▶ _Action item_:
What you return must match the listing below character for character, minus any pictures.

▶ _Available data_:
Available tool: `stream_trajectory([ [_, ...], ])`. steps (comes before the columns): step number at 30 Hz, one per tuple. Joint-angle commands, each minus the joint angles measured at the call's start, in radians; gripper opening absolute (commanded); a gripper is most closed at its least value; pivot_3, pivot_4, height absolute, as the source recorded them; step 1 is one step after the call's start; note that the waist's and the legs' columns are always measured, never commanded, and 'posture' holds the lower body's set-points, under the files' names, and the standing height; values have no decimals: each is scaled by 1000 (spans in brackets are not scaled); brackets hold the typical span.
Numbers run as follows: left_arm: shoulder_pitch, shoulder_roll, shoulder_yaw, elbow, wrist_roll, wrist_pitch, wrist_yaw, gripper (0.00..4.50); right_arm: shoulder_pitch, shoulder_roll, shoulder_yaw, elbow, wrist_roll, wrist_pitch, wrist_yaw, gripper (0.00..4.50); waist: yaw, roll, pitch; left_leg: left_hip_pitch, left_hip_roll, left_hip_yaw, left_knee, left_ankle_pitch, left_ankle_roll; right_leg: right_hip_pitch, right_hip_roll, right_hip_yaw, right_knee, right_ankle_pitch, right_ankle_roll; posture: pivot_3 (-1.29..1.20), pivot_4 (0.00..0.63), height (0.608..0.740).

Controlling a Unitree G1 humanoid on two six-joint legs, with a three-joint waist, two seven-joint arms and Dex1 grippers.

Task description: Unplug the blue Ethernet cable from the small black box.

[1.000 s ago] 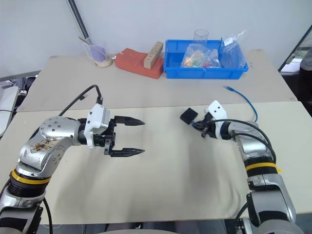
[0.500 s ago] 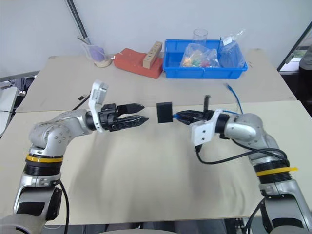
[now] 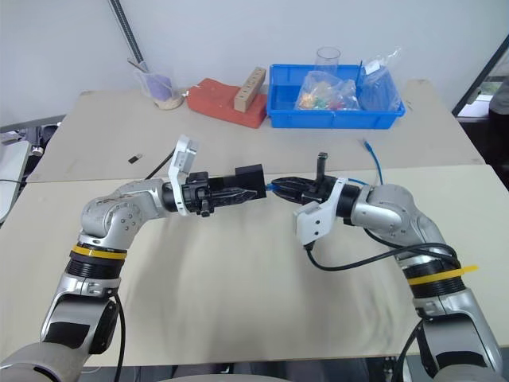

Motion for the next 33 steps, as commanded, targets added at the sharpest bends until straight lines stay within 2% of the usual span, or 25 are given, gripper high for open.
stream_trajectory([
  [1, -24, -5, 11, -15, 1, -20, -14, 553, -40, -2, 2, -26, 37, -19, -1, 9, 0, 0, 0, 0, 0, 0, 0, 0, 0, 0, 0, 0, 0, 0, 0, 0, 150, 740],
  [3, -24, -6, 10, -13, 12, -32, -11, 567, -42, -9, 17, -30, 80, 10, 46, 9, 0, 0, 0, 0, 0, 0, 0, 0, 0, 0, 0, 0, 0, 0, 0, 0, 150, 740],
  [5, -25, -4, 10, -11, 20, -40, -13, 567, -35, -17, 31, -40, 164, 75, 123, 1024, 1, 0, 0, 0, 0, 0, 0, 0, 0, 0, 0, 0, 0, 0, 0, 0, 150, 740],
  [9, -19, 21, -12, -17, 51, -75, -66, 567, -42, -36, 40, -103, 358, 332, 301, 2362, 0, 0, 0, 0, 0, 0, 0, 0, 0, 0, 0, 0, 0, 0, 0, 0, 150, 740],
  [11, -16, 36, -27, -13, 79, -122, -108, 567, -60, -55, 22, -167, 518, 616, 395, 2981, 1, 0, 0, 0, 0, 0, 0, 0, 0, 1, 0, 0, 0, 0, 0, 0, 150, 740],
  [15, -7, 72, -55, -29, 106, -177, -199, 567, -155, -94, -21, -208, 796, 1166, 498, 2981, 2, 0, 0, 0, 0, -1, 0, 0, 0, 1, 0, 0, 0, 0, 0, 0, 150, 740],
  [20, -5, 81, -78, -26, 145, -251, -250, 567, -238, -109, -2, -167, 877, 1438, 566, 2981, 6, 0, 0, 0, 0, -2, 0, 0, 1, 1, 0, -1, -1, 0, 0, 0, 150, 740],
  [25, -10, 74, -78, -37, 152, -262, -258, 567, -274, -91, 17, -183, 913, 1556, 611, 2981, 7, 0, 0, -2, 0, -2, 1, 0, 1, -1, 0, -1, -1, 0, 0, 0, 150, 740],
  [33, -6, 72, -72, -53, 148, -254, -254, 567, -276, -38, 52, -182, 872, 1540, 605, 2981, 5, 0, 0, -4, 0, -2, 1, 0, 1, -3, 0, -2, 0, 0, 0, 0, 150, 740],
])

▶ _Task output_:
Available tool: `stream_trajectory([ [_, ...], ])`. steps (comes before the columns): step number at 30 Hz, one per tuple. Joint-angle commands, each minus the joint angles measured at the call's start, in radians; gripper opening absolute (commanded); a gripper is most closed at its least value; pivot_3, pivot_4, height absolute, as the source recorded them; step 1 is one step after the call's start; note that the waist's and the legs' columns are always measured, never commanded, and 'posture' holds the lower body's set-points, under the files' names, and the standing height; values have no decimals: each is scaled by 1000 (spans in brackets are not scaled); brackets hold the typical span.
Numbers run as follows: left_arm: shoulder_pitch, shoulder_roll, shoulder_yaw, elbow, wrist_roll, wrist_pitch, wrist_yaw, gripper (0.00..4.50); right_arm: shoulder_pitch, shoulder_roll, shoulder_yaw, elbow, wrist_roll, wrist_pitch, wrist_yaw, gripper (0.00..4.50); waist: yaw, roll, pitch; left_leg: left_hip_pitch, left_hip_roll, left_hip_yaw, left_knee, left_ankle_pitch, left_ankle_roll; right_leg: right_hip_pitch, right_hip_roll, right_hip_yaw, right_knee, right_ankle_pitch, right_ankle_roll; posture: pivot_3 (-1.29..1.20), pivot_4 (0.00..0.63), height (0.608..0.740).

Controlling a Unitree G1 humanoid on two six-joint legs, with a three-joint waist, two seven-joint arms and Dex1 grippers.

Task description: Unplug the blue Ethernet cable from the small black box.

[1.000 s ago] 
[0.500 s ago] 
[now] 

Motion for the next 33 steps, as commanded, targets added at the sharpest bends until straight lines stay within 2% of the usual span, or 25 are given, gripper high for open.
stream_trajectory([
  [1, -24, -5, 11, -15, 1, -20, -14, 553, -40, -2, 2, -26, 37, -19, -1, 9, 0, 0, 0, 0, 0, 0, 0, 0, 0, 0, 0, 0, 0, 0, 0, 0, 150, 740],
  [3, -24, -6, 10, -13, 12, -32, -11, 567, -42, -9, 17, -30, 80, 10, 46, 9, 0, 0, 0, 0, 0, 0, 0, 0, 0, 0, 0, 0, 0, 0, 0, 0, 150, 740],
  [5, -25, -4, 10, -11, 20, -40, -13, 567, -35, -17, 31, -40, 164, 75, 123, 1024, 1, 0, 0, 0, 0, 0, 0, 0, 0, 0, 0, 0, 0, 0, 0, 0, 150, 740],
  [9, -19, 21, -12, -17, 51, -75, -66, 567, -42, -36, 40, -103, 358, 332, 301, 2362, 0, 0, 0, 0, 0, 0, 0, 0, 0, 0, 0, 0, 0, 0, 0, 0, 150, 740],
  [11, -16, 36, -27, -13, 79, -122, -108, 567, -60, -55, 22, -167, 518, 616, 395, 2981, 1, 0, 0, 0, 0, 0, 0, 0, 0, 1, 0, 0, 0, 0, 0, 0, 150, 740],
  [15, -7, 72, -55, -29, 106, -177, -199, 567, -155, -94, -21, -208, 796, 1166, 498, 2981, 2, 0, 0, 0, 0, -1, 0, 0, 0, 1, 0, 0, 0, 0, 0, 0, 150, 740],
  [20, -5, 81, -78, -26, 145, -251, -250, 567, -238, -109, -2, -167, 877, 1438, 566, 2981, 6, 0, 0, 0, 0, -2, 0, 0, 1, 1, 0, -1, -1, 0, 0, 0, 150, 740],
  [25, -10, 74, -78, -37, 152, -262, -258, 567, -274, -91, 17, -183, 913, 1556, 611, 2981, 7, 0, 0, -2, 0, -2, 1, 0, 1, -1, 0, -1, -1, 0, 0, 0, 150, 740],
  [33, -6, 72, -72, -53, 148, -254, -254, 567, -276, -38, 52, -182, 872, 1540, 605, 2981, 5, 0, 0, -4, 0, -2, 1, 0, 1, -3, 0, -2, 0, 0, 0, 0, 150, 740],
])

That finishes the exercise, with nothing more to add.